The context of part 'c' is that the search is progressing label by label
through the QNAME.  (Note that the data being searched is the authoritative
data in the server, the cache is searched in step 4.)  Step 3's part 'a'
covers the case that the QNAME has been matched in full, regardless of the
presence of a CNAME RR.  Step 'b' covers crossing a cut point, resulting
in a referral.  All that is left is to look for the wild card.

Step 3 of the algorithm also assumes that the search is looking in the
zone closest to the answer, i.e., in the same class as QCLASS and as
close to the authority as possible on this server.  If the zone is not
the authority, then a referral is given, possibly one indicating lameness.

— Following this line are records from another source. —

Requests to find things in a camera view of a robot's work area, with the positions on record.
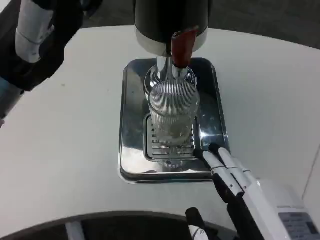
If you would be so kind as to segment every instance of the red handle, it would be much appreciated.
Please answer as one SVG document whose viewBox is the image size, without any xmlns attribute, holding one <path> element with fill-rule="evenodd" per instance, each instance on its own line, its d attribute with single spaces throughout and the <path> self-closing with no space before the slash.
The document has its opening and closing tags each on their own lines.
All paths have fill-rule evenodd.
<svg viewBox="0 0 320 240">
<path fill-rule="evenodd" d="M 190 64 L 199 27 L 178 31 L 171 38 L 171 54 L 177 68 L 184 69 Z"/>
</svg>

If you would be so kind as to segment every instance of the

#         c. If at some label, a match is impossible (i.e., the
#            corresponding label does not exist), look to see if a
#            the "*" label exists.

The above paragraph refers to finding the domain name that exists in the
zone and that most encloses the QNAME.  Such a domain name will mark the
boundary of candidate wild card domain names that might be used to
synthesize an answer.  (Remember that at this point, if the most enclosing
name is the same as the QNAME, part 'a' would have recorded an exact
match.)  The existence of the enclosing name means that no wild card name
higher in the tree is a candidate to answer the query.

Once the closest enclosing node is identified, there's the matter of what
exists below it.  It may have subdomains, but none will be closer to the
QNAME.  One of the subdomains just might be a wild card.  If it exists,
this is the only wild card eligible to be used to synthesize an answer
for the query.  Even if the closest enclosing node conforms to the syntax
rule in section 2 for being a wild card domain name, the closest enclosing
node is not eligible to be a source of a synthesized answer.

The only wild card domain name that is a candidate to synthesize an answer
will be the "*" subdomain of the closest enclosing domain name.  Three
possibilities can happen.  The "*" subdomain does not exist, the "*"
subdomain does but does not have an RR set of the same type as the QTYPE,
or it exists and has the desired RR set.

For the sake of brevity, the closest enclosing node can be referred to as
the "closest encloser."

To illustrate, using the example in section 1.2 of this document, the
following chart shows QNAMEs and the closest enclosers.  In Appendix A
there is another chart showing unusual cases.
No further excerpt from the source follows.